> Problem to solve
After locating "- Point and" in the listing below, copy that line and each one after it exactly, ending with the line that has "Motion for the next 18".
=== Section Start ===
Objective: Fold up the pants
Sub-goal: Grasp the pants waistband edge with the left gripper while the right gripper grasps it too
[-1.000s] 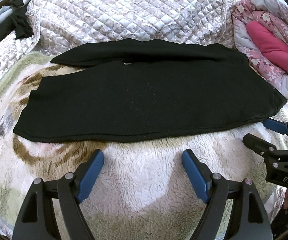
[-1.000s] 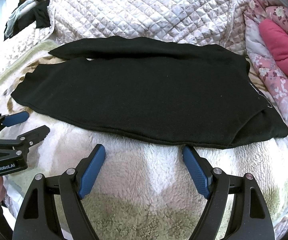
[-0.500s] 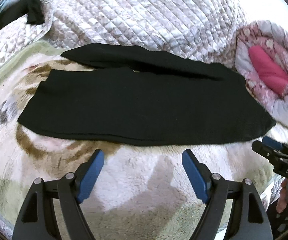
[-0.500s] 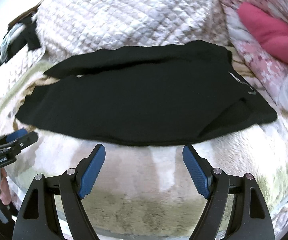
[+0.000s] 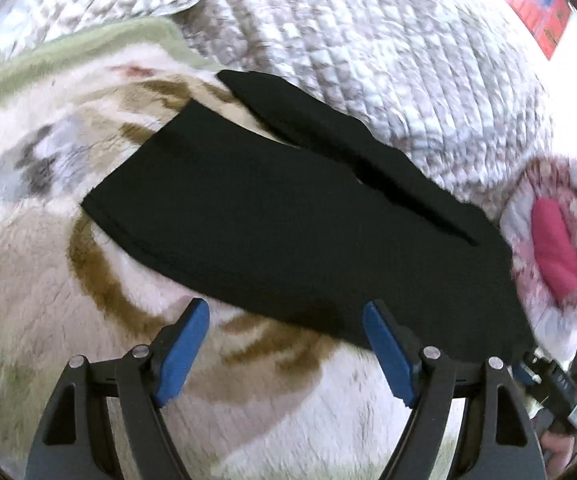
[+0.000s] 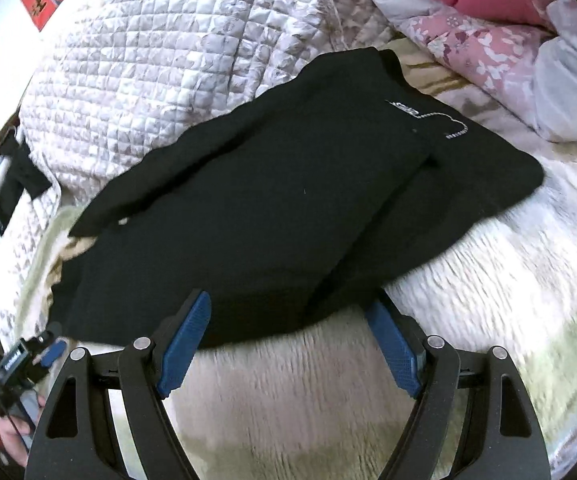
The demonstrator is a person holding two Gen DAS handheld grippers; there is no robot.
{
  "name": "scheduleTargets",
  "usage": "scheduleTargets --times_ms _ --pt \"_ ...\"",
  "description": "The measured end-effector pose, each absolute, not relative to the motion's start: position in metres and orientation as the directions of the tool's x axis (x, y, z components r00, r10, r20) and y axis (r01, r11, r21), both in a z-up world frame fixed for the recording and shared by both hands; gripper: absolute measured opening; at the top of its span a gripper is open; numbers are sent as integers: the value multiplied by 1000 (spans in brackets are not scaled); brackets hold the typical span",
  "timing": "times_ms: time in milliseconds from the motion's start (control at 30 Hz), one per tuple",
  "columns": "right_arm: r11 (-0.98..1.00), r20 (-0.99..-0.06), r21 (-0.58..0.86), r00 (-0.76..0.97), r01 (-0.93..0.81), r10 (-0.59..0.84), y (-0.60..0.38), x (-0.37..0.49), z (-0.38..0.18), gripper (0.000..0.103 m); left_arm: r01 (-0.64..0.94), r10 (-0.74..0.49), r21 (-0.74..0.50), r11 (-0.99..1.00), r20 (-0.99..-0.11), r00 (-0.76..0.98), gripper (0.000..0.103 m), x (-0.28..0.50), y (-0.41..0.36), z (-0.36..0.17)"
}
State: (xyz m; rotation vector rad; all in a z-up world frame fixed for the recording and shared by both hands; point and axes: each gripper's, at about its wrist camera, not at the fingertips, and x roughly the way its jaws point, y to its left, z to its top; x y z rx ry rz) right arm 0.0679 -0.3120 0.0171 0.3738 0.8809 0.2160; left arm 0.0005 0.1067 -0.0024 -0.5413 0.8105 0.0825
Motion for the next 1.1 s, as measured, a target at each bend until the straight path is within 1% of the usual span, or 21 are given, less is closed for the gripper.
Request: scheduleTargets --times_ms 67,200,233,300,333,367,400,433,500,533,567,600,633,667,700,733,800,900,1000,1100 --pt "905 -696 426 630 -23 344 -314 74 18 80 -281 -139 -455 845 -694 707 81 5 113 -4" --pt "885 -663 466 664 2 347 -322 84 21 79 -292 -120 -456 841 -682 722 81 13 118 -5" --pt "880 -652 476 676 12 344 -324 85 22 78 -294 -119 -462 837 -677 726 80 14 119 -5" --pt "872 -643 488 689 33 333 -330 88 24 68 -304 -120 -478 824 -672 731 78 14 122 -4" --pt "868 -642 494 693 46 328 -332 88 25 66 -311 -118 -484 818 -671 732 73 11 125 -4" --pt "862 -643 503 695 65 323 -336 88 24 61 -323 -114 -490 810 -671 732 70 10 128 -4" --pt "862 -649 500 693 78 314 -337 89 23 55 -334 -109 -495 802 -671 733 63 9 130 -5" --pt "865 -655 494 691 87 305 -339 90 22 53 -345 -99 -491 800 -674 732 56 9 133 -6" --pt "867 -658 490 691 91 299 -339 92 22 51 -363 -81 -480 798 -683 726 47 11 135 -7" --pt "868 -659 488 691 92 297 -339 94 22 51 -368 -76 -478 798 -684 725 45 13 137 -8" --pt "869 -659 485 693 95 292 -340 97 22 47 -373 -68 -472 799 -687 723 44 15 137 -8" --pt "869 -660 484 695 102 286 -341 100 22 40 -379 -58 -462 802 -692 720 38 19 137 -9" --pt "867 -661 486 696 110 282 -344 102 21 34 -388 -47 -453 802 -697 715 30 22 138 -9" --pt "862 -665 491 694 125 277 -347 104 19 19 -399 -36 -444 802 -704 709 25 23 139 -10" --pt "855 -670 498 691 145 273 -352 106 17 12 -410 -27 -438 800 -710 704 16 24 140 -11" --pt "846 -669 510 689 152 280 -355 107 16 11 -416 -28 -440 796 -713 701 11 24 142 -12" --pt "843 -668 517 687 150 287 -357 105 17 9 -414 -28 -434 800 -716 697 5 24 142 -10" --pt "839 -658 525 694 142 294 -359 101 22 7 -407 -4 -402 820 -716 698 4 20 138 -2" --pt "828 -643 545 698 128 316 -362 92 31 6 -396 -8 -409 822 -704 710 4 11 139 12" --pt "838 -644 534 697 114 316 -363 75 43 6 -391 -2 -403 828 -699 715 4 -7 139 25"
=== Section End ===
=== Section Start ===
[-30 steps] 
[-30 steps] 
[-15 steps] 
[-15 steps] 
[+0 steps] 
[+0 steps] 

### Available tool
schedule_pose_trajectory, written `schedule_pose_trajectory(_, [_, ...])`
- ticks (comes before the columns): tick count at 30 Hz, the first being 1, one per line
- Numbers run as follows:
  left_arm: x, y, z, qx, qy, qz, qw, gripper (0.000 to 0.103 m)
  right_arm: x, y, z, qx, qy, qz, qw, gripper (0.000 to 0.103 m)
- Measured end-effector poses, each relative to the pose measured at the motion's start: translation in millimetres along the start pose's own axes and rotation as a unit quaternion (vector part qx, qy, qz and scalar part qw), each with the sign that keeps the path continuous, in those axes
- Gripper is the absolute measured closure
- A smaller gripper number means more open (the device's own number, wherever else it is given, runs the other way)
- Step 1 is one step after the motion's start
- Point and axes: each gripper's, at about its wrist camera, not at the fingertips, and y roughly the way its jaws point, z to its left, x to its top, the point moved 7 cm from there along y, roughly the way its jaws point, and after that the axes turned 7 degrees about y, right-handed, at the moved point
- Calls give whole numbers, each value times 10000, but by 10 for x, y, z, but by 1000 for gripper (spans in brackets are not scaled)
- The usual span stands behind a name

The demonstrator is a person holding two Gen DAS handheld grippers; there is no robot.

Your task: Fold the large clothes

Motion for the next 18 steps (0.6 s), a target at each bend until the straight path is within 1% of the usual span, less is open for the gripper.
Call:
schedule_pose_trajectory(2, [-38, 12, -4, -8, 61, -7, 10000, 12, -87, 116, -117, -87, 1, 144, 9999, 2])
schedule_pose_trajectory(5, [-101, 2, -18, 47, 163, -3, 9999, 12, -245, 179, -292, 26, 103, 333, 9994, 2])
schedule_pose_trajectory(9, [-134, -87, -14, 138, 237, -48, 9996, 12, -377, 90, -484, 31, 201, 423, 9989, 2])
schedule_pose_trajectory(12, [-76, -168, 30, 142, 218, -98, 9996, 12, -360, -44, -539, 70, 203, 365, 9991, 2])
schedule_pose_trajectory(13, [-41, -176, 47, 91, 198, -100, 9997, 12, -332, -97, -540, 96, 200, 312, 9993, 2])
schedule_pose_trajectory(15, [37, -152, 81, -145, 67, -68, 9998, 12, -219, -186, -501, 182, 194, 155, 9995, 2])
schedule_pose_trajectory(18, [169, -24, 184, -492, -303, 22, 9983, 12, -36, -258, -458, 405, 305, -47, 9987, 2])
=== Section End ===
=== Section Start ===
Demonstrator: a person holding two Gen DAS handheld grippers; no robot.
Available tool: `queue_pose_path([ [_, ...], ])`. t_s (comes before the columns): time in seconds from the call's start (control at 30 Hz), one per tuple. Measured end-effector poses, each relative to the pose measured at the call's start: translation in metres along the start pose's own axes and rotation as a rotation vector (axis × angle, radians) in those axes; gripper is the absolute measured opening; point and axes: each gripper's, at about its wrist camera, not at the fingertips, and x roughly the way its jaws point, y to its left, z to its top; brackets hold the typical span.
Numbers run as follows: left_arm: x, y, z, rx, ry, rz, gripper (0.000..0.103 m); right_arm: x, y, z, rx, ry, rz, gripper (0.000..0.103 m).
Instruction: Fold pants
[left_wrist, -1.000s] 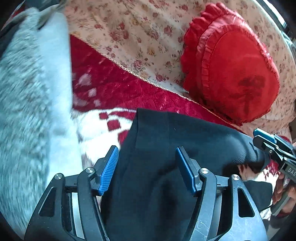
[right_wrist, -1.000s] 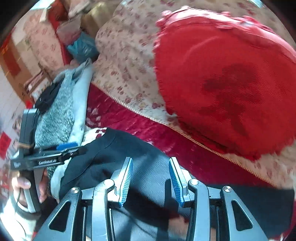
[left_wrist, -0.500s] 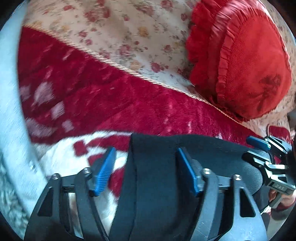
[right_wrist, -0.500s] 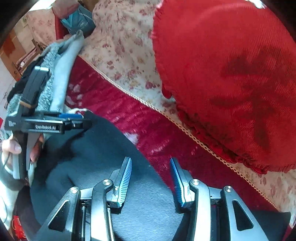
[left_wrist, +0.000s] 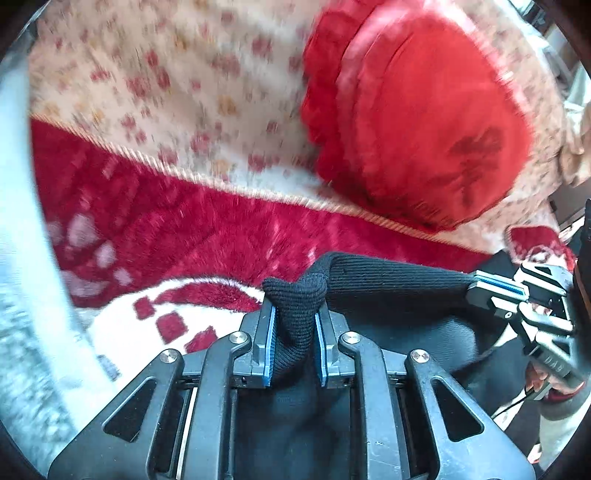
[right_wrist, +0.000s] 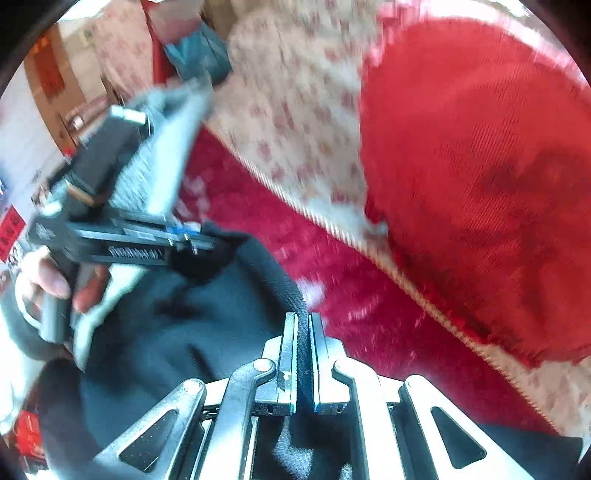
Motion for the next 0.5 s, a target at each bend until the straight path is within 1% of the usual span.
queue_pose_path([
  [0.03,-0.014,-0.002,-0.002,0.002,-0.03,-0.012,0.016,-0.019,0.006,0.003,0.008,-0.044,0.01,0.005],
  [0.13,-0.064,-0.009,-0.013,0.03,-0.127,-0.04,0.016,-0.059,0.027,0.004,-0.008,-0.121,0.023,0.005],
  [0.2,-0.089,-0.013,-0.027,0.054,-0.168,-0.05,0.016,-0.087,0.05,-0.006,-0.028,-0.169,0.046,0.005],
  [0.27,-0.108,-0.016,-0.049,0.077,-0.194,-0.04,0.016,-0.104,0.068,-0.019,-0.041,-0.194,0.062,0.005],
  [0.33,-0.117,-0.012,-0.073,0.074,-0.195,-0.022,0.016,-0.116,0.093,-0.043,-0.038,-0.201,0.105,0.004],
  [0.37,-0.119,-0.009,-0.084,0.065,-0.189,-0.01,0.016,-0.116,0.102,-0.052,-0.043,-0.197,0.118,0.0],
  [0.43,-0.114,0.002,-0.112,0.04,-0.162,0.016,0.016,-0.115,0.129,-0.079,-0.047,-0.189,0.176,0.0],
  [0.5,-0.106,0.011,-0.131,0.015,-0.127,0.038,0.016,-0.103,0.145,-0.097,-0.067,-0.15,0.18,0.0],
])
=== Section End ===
> Solution
- Point and axes: each gripper's, at about its wrist camera, not at the fingertips, and y roughly the way its jaws point, z to its left, x to its top, the point moved 7 cm from there along y, roughly the way its jaws point, and after that the axes turned 7 degrees about y, right-handed, at the moved point
- Calls give whole numbers, each value times 10000, but by 10 for x, y, z, but by 1000 for gripper (spans in brackets are not scaled)
- The usual span stands behind a name

The demonstrator is a person holding two Gen DAS handheld grippers; there is no robot.

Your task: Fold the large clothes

Motion for the next 18 steps (0.6 s), a target at each bend until the straight path is within 1% of the usual span, less is open for the gripper.

The exercise asks for nothing more.